Radiante, se ríe a carcajadas y me hace entrar en la sala de estar, donde chisporrotea el fuego y nos aguardan dos sillones. La botella de vino no puede faltar sobre la mesa. Parece como si me estuviera esperando.

Se frota las manos, inclinándose hacia delante, aguzando el oído.

Es imposible no sonreír delante de este hombre.

—Si he de invertir mi dinero, es necesario que me expliquéis qué os ronda por la cabeza.

Asiente con grandes cabeceos:

—Por supuesto, no faltaría más. Pero a cambio vos me diréis qué os ha convencido.

—Me parece aceptable.

Da unos saltitos hasta la bolsa de viaje de la que saca el librito amarillento.

—Aquí tenéis: El beneficio de Cristo, de fray Benedetto de Mantua. Este es el negocio del momento. Bindoni lo imprimió en Venecia en el cuarenta y tres y consiguió vender algunos miles de ejemplares. Yo mismo he contribuido a difundirlos, mi contrato con Bindoni me garantiza la mitad neta de las ganancias.

—Id al grano.

Apoya los pies en el suelo y acerca el sillón al mío, con la expresión astuta de quien sabe que puede vender abrigos de pieles a los suecos:

—Bindoni tiene agallas, ¿entendido?, pero le falta capital y la necesaria amplitud de miras.

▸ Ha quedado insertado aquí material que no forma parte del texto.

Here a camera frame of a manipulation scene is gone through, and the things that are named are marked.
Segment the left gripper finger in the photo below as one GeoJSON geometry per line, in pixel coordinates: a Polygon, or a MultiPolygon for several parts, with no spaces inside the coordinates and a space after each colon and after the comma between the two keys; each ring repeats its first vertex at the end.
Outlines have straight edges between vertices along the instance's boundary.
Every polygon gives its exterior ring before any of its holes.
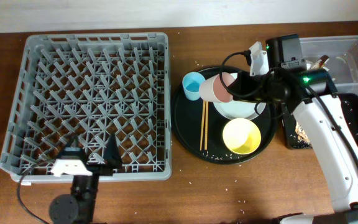
{"type": "Polygon", "coordinates": [[[106,149],[104,151],[103,158],[109,165],[122,164],[121,155],[119,153],[119,149],[117,146],[116,137],[114,133],[112,133],[108,138],[108,142],[106,145],[106,149]]]}
{"type": "Polygon", "coordinates": [[[64,149],[70,148],[70,147],[78,148],[78,145],[79,145],[78,136],[77,136],[77,135],[73,135],[73,136],[69,139],[69,141],[65,144],[64,149]]]}

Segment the peanut shells and rice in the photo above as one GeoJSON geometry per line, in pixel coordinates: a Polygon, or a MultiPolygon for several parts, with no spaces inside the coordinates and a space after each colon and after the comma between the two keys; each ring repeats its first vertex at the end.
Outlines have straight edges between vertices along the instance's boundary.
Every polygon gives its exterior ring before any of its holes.
{"type": "Polygon", "coordinates": [[[306,135],[306,132],[305,132],[304,129],[299,125],[298,122],[296,122],[295,133],[296,133],[297,138],[298,138],[298,141],[299,141],[300,143],[310,145],[310,140],[309,140],[308,136],[306,135]]]}

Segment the pink plastic cup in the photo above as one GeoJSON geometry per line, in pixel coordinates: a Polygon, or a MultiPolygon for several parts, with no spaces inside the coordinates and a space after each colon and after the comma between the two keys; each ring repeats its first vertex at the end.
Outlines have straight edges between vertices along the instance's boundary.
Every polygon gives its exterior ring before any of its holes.
{"type": "Polygon", "coordinates": [[[233,96],[224,88],[219,74],[205,80],[200,85],[199,93],[201,99],[208,102],[228,103],[233,100],[233,96]]]}

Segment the gold foil wrapper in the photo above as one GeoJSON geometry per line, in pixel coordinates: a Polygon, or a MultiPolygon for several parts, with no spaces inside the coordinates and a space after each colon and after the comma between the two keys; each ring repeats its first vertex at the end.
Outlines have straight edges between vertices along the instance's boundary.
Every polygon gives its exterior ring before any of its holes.
{"type": "Polygon", "coordinates": [[[327,55],[323,55],[314,64],[312,64],[310,69],[316,70],[319,68],[323,68],[328,60],[329,60],[329,57],[327,55]]]}

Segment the yellow bowl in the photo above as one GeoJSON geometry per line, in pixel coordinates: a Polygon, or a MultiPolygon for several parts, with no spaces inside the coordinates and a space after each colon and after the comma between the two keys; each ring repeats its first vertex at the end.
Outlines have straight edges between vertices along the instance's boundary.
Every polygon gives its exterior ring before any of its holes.
{"type": "Polygon", "coordinates": [[[233,153],[248,155],[256,151],[262,141],[258,126],[251,120],[236,118],[223,128],[224,145],[233,153]]]}

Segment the light blue plastic cup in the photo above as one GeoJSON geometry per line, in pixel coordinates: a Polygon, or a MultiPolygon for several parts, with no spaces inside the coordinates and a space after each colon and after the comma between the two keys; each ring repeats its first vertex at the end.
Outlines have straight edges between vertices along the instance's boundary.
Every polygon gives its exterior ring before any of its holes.
{"type": "Polygon", "coordinates": [[[200,98],[200,86],[205,81],[205,77],[198,72],[187,73],[182,80],[183,91],[190,101],[196,101],[200,98]]]}

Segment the white tissue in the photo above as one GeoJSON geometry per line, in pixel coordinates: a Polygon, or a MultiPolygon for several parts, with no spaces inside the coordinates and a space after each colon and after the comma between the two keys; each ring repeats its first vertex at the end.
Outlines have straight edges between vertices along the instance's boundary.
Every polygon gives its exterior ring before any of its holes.
{"type": "Polygon", "coordinates": [[[312,62],[309,60],[306,61],[306,69],[307,70],[316,70],[319,68],[320,68],[320,60],[317,60],[315,62],[312,62]]]}

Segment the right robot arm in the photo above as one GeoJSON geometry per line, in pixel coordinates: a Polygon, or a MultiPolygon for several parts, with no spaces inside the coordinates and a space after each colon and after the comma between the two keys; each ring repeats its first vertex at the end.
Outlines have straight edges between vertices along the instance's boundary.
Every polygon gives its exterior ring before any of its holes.
{"type": "Polygon", "coordinates": [[[284,103],[308,136],[328,184],[332,214],[293,213],[273,223],[358,223],[358,146],[346,124],[337,88],[323,68],[308,69],[298,35],[244,50],[250,67],[225,86],[235,100],[284,103]]]}

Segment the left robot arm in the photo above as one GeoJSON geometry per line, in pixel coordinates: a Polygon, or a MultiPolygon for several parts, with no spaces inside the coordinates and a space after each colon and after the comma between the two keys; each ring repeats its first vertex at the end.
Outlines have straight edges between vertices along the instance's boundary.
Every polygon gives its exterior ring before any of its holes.
{"type": "Polygon", "coordinates": [[[53,223],[91,223],[93,221],[99,178],[113,175],[122,167],[122,159],[114,134],[110,135],[100,165],[87,164],[88,156],[79,146],[78,136],[73,136],[58,153],[52,174],[73,176],[69,194],[57,196],[50,204],[49,216],[53,223]]]}

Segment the grey dishwasher rack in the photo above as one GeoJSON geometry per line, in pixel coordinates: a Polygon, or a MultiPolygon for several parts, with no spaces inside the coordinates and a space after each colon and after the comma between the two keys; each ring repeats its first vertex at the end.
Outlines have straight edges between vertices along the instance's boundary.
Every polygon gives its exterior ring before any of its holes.
{"type": "Polygon", "coordinates": [[[123,165],[105,182],[172,174],[170,51],[163,32],[44,34],[27,38],[0,156],[26,185],[64,183],[51,160],[72,136],[89,165],[104,164],[110,136],[123,165]]]}

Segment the clear plastic waste bin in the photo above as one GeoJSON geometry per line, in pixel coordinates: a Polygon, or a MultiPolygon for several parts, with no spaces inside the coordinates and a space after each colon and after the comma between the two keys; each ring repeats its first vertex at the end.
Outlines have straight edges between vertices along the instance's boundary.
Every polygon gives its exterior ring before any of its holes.
{"type": "Polygon", "coordinates": [[[300,39],[304,58],[317,62],[329,57],[326,68],[339,93],[358,95],[358,35],[309,37],[300,39]]]}

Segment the black rectangular waste bin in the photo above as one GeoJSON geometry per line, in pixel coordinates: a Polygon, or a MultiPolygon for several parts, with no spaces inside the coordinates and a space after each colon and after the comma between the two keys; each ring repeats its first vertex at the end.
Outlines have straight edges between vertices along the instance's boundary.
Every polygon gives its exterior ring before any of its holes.
{"type": "MultiPolygon", "coordinates": [[[[358,145],[358,96],[352,93],[341,93],[338,95],[341,101],[341,108],[347,126],[358,145]]],[[[289,149],[311,149],[311,145],[298,141],[295,133],[296,119],[291,115],[284,103],[281,104],[283,113],[282,126],[285,133],[285,142],[289,149]]]]}

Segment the white round plate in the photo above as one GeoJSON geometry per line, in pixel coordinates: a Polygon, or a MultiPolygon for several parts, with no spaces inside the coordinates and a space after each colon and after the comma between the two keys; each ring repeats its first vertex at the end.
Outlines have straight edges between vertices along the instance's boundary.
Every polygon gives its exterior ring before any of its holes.
{"type": "Polygon", "coordinates": [[[219,114],[227,119],[245,118],[252,120],[258,117],[255,112],[256,103],[249,103],[245,101],[234,101],[233,96],[225,91],[223,88],[219,75],[212,77],[214,86],[217,87],[218,99],[213,103],[219,114]]]}

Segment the right wooden chopstick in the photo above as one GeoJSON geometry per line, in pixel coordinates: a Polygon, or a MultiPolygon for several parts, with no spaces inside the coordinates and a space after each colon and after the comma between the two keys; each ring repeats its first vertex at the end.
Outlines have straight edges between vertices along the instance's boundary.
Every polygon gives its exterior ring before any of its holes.
{"type": "Polygon", "coordinates": [[[209,118],[209,103],[205,101],[205,115],[204,115],[204,150],[208,150],[208,118],[209,118]]]}

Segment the wooden chopstick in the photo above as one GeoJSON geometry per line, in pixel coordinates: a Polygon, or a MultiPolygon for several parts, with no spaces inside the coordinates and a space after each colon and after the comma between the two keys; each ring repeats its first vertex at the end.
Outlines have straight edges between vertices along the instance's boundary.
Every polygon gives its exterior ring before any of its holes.
{"type": "Polygon", "coordinates": [[[209,103],[205,101],[205,115],[204,115],[204,150],[208,150],[208,118],[209,118],[209,103]]]}
{"type": "Polygon", "coordinates": [[[202,114],[201,114],[200,151],[202,151],[202,148],[203,148],[203,135],[204,135],[204,117],[205,117],[205,111],[206,111],[206,102],[203,101],[202,114]]]}

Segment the left wooden chopstick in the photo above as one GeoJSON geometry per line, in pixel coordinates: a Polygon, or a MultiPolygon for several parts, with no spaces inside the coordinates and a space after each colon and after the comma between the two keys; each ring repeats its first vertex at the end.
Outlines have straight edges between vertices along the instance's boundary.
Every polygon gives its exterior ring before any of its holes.
{"type": "Polygon", "coordinates": [[[204,135],[204,117],[205,117],[205,111],[206,111],[206,102],[203,101],[202,114],[201,114],[200,151],[202,151],[202,148],[203,148],[203,135],[204,135]]]}

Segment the round black tray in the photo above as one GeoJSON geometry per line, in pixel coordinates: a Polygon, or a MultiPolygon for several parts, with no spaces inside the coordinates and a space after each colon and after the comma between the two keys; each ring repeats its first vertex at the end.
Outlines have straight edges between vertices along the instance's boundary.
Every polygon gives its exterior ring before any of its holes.
{"type": "Polygon", "coordinates": [[[205,151],[200,151],[201,136],[201,113],[202,100],[188,100],[182,85],[179,85],[172,96],[171,114],[172,129],[175,136],[183,147],[199,157],[200,159],[214,164],[240,164],[249,161],[260,154],[273,139],[278,121],[270,119],[277,114],[274,106],[266,107],[262,112],[262,117],[252,120],[257,125],[261,133],[260,146],[252,153],[246,155],[231,152],[224,144],[222,131],[227,118],[218,113],[212,103],[209,104],[208,117],[208,147],[205,151]]]}

Me explicaré mejor: en la República de Venecia no es difícil vender libros como este, digámoslo así, no ortodoxos: a los venecianos les importa mucho seguir siendo independientes del Papa incluso en las cuestiones religiosas, pues de lo contrario Bindoni tendría que olvidarse de imprimir El beneficio. Pero si una persona avispada y con un poco de astucia que sirva para viajar por el mundo, se encargara de llevar los ejemplares por Italia, a Ferrara, Bolonia, Módena, Florencia… accedería a un mercado de un potencial ilimitado.

—Hum. Habría que aumentar la tirada. ¿Estáis seguro de que el tal Bindoni está dispuesto a brindarnos su apoyo?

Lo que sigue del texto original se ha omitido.